Para nós, por outro lado, falar do legado de Fujimori é precisamente falar de miséria, da entrega da economia do país, dos nossos recursos, e da submissão da classe operária ao despotismo dos patrões, na base de um imenso desemprego oculto sob a máscara do empreendedorismo, com uma taxa de informalidade laboral que beira os 80% da classe trabalhadora, objetivamente impossibilitada de impor quaisquer condições de negociação aos empregadores.

Destruir essa montagem construída pelo modelo econômico neoliberal da ditadura, mantido por todos os governos “democráticos” que lhe sucederam, desde 2001 até ao presente, implica levar a cabo uma luta revolucionária implacável, saindo às ruas, paralisando a produção e enfrentando o repressão com a nossa autodefesa, acabar com as demissões, recuperar os nossos recursos através da nacionalização das minas, dos poços de gás e petróleo, e garantir, tanto no campo como na cidade, educação e saúde gratuitas e de qualidade, trabalho estável para todos e salários que permitem viver com tranquilidade.

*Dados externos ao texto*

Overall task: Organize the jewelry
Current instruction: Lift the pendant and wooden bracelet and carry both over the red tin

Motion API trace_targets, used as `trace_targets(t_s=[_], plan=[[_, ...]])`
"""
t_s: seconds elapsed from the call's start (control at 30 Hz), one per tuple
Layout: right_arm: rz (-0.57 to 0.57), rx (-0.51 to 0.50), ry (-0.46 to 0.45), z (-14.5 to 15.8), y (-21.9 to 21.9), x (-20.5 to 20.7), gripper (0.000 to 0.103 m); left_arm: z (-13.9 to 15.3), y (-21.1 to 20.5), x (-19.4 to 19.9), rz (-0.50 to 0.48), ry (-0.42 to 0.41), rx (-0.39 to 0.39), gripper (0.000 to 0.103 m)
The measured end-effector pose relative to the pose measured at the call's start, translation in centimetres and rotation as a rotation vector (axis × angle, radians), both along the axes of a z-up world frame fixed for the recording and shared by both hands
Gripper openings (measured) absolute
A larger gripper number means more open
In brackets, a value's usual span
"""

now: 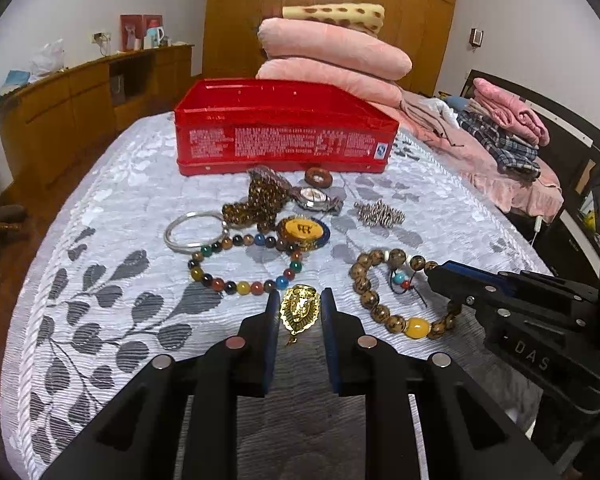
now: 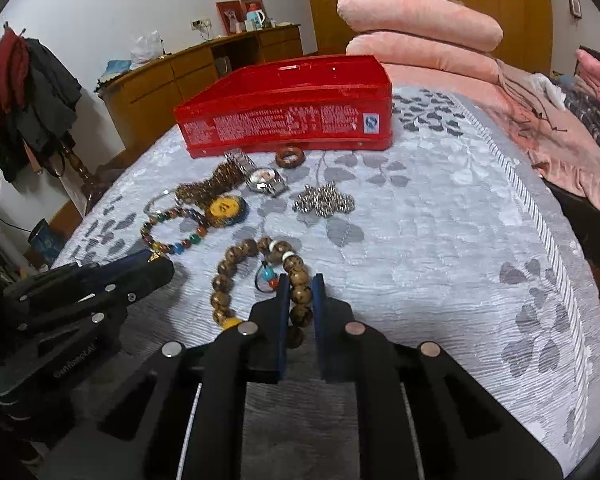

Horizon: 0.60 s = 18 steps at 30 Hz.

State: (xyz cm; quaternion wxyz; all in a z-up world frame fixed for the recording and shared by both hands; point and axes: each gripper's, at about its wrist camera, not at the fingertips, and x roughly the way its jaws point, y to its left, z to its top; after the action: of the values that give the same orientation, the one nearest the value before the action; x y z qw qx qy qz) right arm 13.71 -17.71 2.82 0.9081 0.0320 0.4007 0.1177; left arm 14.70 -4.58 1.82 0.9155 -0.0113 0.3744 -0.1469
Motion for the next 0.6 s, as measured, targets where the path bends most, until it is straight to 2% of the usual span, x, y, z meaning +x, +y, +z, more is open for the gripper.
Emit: trace_targets(t_s=[0.33, 0.6], plan=[[0.015, 0.012, -0.054, 3.0, 0.2, 0.3, 0.010, 2.2, 0.5, 0.5, 0.018, -0.053, -0.021, 0.020], [0.052, -0.040, 0.045, 0.2, 1.3, 0.6, 0.010, 1.5, 0.8, 0.9, 0.025, -0.038, -0.020, 0.020]])
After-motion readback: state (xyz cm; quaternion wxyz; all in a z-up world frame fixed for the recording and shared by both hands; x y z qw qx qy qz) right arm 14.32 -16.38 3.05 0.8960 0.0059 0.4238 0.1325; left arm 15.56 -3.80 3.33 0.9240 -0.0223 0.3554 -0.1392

E será essa mesma luta que conseguirá justiça para as vítimas da repressão da ditadura e dos governos de Belaúnde e García, bem como para aqueles que caíram nas balas de Toledo, novamente García, Humala, PPK, Vizcarra , Sagasti, Castillo e Boluarte. Tudo isto, claro, não será obra de uma eleição, mas sim uma conquista da luta direta dos trabalhadores. E é isso que a esquerda não está disposta a admitir.


[1] Grupo de extermínio composto por membros do exército Peruano nos anos 1991/92, ndt.